The headline scrolled across the bottom of the screen: "STERLING ENTERPRISES CEO AIDAN STERLING INVOLVED IN SERIOUS ACCIDENT, REMAINS MISSING."

The anchor's voice cut through the store's ambient noise. "Authorities are searching for Sterling, six feet one, with dark hair and a distinctive jawline. He was last seen wearing a tailored navy suit. No recent photographs have been released at this time. Foul play has not been ruled out."

Chloe stopped walking. A pair of bath towels dangled forgotten in her hand.

Dark hair. Strong jaw. Tall. The man in her clinic fit every detail. But that could be a coincidence... couldn't it?

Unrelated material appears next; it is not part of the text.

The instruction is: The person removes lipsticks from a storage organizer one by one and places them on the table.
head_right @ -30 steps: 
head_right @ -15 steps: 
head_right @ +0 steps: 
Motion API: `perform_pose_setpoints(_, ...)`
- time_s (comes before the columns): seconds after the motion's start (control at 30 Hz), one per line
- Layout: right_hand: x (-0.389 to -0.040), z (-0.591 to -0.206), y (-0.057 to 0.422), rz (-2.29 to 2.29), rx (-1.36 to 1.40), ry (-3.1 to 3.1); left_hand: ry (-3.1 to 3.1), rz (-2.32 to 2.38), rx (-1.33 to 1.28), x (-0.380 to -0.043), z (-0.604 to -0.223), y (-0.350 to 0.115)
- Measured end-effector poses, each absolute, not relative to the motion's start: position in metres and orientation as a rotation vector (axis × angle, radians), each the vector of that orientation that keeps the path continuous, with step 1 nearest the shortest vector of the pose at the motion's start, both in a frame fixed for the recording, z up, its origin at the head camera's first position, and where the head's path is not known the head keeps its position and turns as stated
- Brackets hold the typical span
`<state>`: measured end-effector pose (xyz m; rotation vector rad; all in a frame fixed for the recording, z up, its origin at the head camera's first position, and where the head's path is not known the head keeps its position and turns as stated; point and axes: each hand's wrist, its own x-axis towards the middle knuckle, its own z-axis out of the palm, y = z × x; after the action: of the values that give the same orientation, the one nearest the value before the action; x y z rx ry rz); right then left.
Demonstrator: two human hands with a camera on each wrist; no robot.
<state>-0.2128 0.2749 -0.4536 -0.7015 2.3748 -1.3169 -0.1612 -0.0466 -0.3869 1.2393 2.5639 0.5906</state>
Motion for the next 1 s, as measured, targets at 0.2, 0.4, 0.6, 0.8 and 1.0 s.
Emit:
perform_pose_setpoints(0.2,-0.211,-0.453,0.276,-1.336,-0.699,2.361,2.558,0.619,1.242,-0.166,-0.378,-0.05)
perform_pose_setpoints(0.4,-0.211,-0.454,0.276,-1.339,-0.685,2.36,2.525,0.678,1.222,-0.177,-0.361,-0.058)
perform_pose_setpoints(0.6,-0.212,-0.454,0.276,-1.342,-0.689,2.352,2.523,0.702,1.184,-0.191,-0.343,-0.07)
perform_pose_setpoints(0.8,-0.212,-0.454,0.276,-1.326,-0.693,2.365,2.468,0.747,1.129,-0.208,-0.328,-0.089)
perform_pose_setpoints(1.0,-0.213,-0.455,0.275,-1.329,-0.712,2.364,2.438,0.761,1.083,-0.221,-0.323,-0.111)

She glanced back at the screen, hoping for a picture, some definitive proof. But there was only the same headline and a generic graphic of the Sterling Enterprises logo.

Her heart began to beat a little faster. The stranger she had pulled from the wreckage, the man she had been nursing back to health in her own home, might be a billionaire CEO. And someone might have wanted him dead.

She stood there for a long moment, the cheerful department store music suddenly feeling surreal. Then, slowly, she placed the towels back on the shelf. The seed of suspicion had been planted. She would have to watch him more carefully.